**Directions**
Your output should be the complete listing, repeated exactly.

(Materials provided begins)

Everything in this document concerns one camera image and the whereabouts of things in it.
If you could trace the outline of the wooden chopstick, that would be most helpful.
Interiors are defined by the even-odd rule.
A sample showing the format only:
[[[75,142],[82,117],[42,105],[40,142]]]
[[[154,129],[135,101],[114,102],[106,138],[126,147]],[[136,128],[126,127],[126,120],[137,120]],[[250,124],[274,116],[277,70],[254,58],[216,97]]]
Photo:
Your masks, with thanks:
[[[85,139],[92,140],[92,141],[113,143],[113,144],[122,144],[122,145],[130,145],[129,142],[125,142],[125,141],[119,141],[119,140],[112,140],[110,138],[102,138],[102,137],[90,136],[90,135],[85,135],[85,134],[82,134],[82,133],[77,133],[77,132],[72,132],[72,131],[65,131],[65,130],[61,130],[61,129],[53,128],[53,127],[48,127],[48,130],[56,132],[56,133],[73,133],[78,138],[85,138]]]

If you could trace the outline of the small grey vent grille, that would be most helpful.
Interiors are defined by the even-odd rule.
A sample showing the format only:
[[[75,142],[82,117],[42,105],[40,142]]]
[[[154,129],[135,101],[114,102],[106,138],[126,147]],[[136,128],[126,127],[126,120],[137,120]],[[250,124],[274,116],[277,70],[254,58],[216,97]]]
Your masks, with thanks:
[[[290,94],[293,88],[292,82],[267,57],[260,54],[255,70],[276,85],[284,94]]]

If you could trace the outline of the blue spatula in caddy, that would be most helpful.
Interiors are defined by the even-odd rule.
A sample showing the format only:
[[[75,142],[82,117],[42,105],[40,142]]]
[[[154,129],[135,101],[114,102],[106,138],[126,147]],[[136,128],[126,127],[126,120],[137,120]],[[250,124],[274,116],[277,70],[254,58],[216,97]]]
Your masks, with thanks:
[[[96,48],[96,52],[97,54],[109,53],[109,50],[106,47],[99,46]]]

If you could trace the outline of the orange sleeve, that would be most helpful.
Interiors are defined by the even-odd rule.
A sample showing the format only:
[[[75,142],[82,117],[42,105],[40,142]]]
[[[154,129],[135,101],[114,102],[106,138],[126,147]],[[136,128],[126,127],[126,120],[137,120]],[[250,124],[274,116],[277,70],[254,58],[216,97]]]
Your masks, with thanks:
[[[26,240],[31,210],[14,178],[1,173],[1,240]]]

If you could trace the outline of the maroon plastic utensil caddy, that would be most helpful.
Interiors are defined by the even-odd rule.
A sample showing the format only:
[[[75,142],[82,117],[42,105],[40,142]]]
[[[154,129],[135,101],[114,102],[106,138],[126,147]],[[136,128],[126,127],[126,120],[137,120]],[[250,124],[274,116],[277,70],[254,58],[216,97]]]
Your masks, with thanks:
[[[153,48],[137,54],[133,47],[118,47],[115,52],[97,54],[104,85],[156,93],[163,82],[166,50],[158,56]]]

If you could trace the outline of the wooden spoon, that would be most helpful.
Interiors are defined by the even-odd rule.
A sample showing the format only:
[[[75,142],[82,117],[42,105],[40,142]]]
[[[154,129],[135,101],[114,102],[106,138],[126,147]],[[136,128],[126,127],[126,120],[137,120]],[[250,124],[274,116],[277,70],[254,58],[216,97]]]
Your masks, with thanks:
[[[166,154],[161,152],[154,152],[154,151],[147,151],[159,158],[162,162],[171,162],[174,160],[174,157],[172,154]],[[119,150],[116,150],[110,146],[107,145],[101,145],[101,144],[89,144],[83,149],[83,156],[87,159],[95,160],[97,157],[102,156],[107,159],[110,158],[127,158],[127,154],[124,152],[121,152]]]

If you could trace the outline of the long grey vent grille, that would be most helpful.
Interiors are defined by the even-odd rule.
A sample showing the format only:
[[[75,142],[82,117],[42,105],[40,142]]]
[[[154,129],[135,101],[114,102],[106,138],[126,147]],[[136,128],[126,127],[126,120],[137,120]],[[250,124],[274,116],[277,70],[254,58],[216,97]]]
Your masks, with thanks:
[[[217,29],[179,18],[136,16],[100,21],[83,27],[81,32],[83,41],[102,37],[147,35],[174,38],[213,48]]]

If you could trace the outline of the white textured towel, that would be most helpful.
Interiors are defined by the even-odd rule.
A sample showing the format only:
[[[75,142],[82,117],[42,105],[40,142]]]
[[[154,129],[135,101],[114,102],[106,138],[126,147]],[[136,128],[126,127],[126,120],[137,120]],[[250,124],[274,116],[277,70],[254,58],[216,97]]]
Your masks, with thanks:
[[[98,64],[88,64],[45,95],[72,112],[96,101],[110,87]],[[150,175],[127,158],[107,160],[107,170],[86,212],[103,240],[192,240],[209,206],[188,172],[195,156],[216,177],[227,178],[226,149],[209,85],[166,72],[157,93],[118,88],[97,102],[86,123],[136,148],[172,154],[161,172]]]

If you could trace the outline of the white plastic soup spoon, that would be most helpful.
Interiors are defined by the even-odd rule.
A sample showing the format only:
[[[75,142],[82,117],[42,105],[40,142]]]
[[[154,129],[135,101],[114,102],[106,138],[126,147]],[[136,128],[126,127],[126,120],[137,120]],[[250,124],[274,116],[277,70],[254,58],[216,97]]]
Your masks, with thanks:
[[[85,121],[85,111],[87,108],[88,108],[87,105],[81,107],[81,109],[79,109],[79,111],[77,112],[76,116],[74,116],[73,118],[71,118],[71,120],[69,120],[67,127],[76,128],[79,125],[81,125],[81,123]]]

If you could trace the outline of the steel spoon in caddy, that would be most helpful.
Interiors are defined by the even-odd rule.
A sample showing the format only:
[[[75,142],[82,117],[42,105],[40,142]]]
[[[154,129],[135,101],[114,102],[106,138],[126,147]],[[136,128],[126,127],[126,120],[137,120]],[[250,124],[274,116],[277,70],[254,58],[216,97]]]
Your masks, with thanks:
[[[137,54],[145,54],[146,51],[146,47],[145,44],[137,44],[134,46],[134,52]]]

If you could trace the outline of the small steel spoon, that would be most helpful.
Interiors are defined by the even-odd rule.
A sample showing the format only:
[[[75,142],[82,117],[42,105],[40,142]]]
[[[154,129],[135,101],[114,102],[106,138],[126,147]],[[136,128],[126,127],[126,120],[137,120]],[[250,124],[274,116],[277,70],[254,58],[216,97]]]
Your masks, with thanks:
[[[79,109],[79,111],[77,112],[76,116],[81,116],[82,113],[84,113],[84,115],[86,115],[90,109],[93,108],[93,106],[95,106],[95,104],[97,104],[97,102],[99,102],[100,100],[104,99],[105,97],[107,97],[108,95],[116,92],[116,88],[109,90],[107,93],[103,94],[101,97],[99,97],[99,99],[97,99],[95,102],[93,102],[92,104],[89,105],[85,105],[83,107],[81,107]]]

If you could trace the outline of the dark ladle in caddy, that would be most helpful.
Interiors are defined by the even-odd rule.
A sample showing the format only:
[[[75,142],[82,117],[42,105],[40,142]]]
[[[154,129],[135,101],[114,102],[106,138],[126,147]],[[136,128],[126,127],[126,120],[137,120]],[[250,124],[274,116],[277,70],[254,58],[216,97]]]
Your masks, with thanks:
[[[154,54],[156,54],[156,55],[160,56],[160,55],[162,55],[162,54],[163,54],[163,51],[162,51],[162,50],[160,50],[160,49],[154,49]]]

(Materials provided ends)

**Written solution**
Everything in this document concerns one camera image and the whereabouts of things in it.
If you could trace the outline of the wooden chopstick, that would be most helpful.
Interiors are defined by the even-odd rule.
A sample showing the format only:
[[[75,142],[82,117],[42,105],[40,142]]]
[[[154,129],[135,101],[114,102],[106,138],[126,147]],[[136,128],[126,127],[126,120],[137,120]],[[250,124],[274,116],[277,70],[254,58],[216,97]]]
Photo:
Your masks, with thanks:
[[[85,139],[92,140],[92,141],[113,143],[113,144],[122,144],[122,145],[130,145],[129,142],[125,142],[125,141],[119,141],[119,140],[112,140],[110,138],[102,138],[102,137],[90,136],[90,135],[85,135],[85,134],[82,134],[82,133],[77,133],[77,132],[72,132],[72,131],[65,131],[65,130],[61,130],[61,129],[53,128],[53,127],[48,127],[48,130],[56,132],[56,133],[73,133],[78,138],[85,138]]]

If you could trace the outline of the small grey vent grille, that would be most helpful.
Interiors are defined by the even-odd rule.
A sample showing the format only:
[[[75,142],[82,117],[42,105],[40,142]]]
[[[154,129],[135,101],[114,102],[106,138],[126,147]],[[136,128],[126,127],[126,120],[137,120]],[[250,124],[274,116],[277,70],[254,58],[216,97]]]
Your masks, with thanks:
[[[290,94],[293,88],[292,82],[267,57],[260,54],[255,70],[276,85],[284,94]]]

If you could trace the outline of the blue spatula in caddy, that would be most helpful.
Interiors are defined by the even-odd rule.
A sample showing the format only:
[[[75,142],[82,117],[42,105],[40,142]]]
[[[154,129],[135,101],[114,102],[106,138],[126,147]],[[136,128],[126,127],[126,120],[137,120]],[[250,124],[274,116],[277,70],[254,58],[216,97]]]
Your masks, with thanks:
[[[96,48],[96,52],[97,54],[109,53],[109,50],[106,47],[99,46]]]

If you could trace the outline of the orange sleeve, that would be most helpful.
Interiors are defined by the even-odd rule.
A sample showing the format only:
[[[75,142],[82,117],[42,105],[40,142]]]
[[[154,129],[135,101],[114,102],[106,138],[126,147]],[[136,128],[126,127],[126,120],[137,120]],[[250,124],[274,116],[277,70],[254,58],[216,97]]]
Your masks, with thanks:
[[[26,240],[31,210],[14,178],[1,173],[1,240]]]

If you could trace the outline of the maroon plastic utensil caddy, that would be most helpful.
Interiors are defined by the even-odd rule.
A sample showing the format only:
[[[75,142],[82,117],[42,105],[40,142]]]
[[[154,129],[135,101],[114,102],[106,138],[126,147]],[[136,128],[126,127],[126,120],[137,120]],[[250,124],[274,116],[277,70],[254,58],[216,97]]]
Your masks, with thanks:
[[[153,48],[137,54],[133,47],[118,47],[115,52],[97,54],[104,85],[156,93],[163,82],[166,50],[158,56]]]

If you could trace the outline of the wooden spoon, that would be most helpful.
Interiors are defined by the even-odd rule.
A sample showing the format only:
[[[75,142],[82,117],[42,105],[40,142]]]
[[[154,129],[135,101],[114,102],[106,138],[126,147]],[[136,128],[126,127],[126,120],[137,120]],[[250,124],[274,116],[277,70],[254,58],[216,97]]]
Your masks, with thanks:
[[[166,154],[161,152],[154,152],[154,151],[147,151],[159,158],[162,162],[171,162],[174,160],[174,157],[172,154]],[[119,150],[116,150],[110,146],[107,145],[101,145],[101,144],[89,144],[83,149],[83,156],[87,159],[95,160],[97,157],[102,156],[107,159],[110,158],[127,158],[127,154],[124,152],[121,152]]]

If you could trace the outline of the long grey vent grille, that would be most helpful.
Interiors are defined by the even-odd rule.
A sample showing the format only:
[[[75,142],[82,117],[42,105],[40,142]]]
[[[154,129],[135,101],[114,102],[106,138],[126,147]],[[136,128],[126,127],[126,120],[137,120]],[[250,124],[274,116],[277,70],[254,58],[216,97]]]
Your masks, with thanks:
[[[217,29],[179,18],[136,16],[100,21],[83,27],[81,32],[83,41],[102,37],[147,35],[174,38],[213,48]]]

If you could trace the outline of the white textured towel, that would be most helpful.
Interiors are defined by the even-odd rule.
A sample showing the format only:
[[[75,142],[82,117],[42,105],[40,142]]]
[[[154,129],[135,101],[114,102],[106,138],[126,147]],[[136,128],[126,127],[126,120],[137,120]],[[250,124],[274,116],[277,70],[254,58],[216,97]]]
Your masks, with thanks:
[[[98,64],[88,64],[45,95],[72,112],[96,101],[110,87]],[[150,175],[127,158],[107,160],[107,170],[86,212],[103,240],[192,240],[209,206],[188,172],[195,156],[216,177],[227,178],[226,149],[209,85],[166,72],[157,93],[118,88],[97,102],[86,123],[136,148],[172,154],[161,172]]]

If you could trace the outline of the white plastic soup spoon, that would be most helpful.
Interiors are defined by the even-odd rule.
A sample showing the format only:
[[[75,142],[82,117],[42,105],[40,142]]]
[[[154,129],[135,101],[114,102],[106,138],[126,147]],[[136,128],[126,127],[126,120],[137,120]],[[250,124],[274,116],[277,70],[254,58],[216,97]]]
Your masks, with thanks:
[[[85,121],[85,111],[87,108],[88,108],[87,105],[81,107],[81,109],[79,109],[79,111],[77,112],[76,116],[74,116],[73,118],[71,118],[71,120],[69,120],[67,127],[76,128],[79,125],[81,125],[81,123]]]

If you could trace the outline of the steel spoon in caddy, that would be most helpful.
Interiors are defined by the even-odd rule.
A sample showing the format only:
[[[75,142],[82,117],[42,105],[40,142]]]
[[[154,129],[135,101],[114,102],[106,138],[126,147]],[[136,128],[126,127],[126,120],[137,120]],[[250,124],[274,116],[277,70],[254,58],[216,97]]]
Your masks, with thanks:
[[[137,54],[145,54],[146,51],[146,47],[145,44],[137,44],[134,46],[134,52]]]

If you could trace the outline of the small steel spoon, that would be most helpful.
Interiors are defined by the even-odd rule.
A sample showing the format only:
[[[75,142],[82,117],[42,105],[40,142]]]
[[[154,129],[135,101],[114,102],[106,138],[126,147]],[[136,128],[126,127],[126,120],[137,120]],[[250,124],[274,116],[277,70],[254,58],[216,97]]]
Your masks, with thanks:
[[[79,109],[79,111],[77,112],[76,116],[81,116],[82,113],[84,113],[84,115],[86,115],[90,109],[93,108],[93,106],[95,106],[95,104],[97,104],[97,102],[99,102],[100,100],[104,99],[105,97],[107,97],[108,95],[116,92],[116,88],[109,90],[107,93],[103,94],[101,97],[99,97],[99,99],[97,99],[95,102],[93,102],[92,104],[89,105],[85,105],[83,107],[81,107]]]

If you could trace the outline of the dark ladle in caddy, that would be most helpful.
Interiors are defined by the even-odd rule.
A sample showing the format only:
[[[75,142],[82,117],[42,105],[40,142]]]
[[[154,129],[135,101],[114,102],[106,138],[126,147]],[[136,128],[126,127],[126,120],[137,120]],[[250,124],[274,116],[277,70],[254,58],[216,97]]]
Your masks, with thanks:
[[[154,54],[156,54],[156,55],[160,56],[160,55],[162,55],[162,54],[163,54],[163,51],[162,51],[162,50],[160,50],[160,49],[154,49]]]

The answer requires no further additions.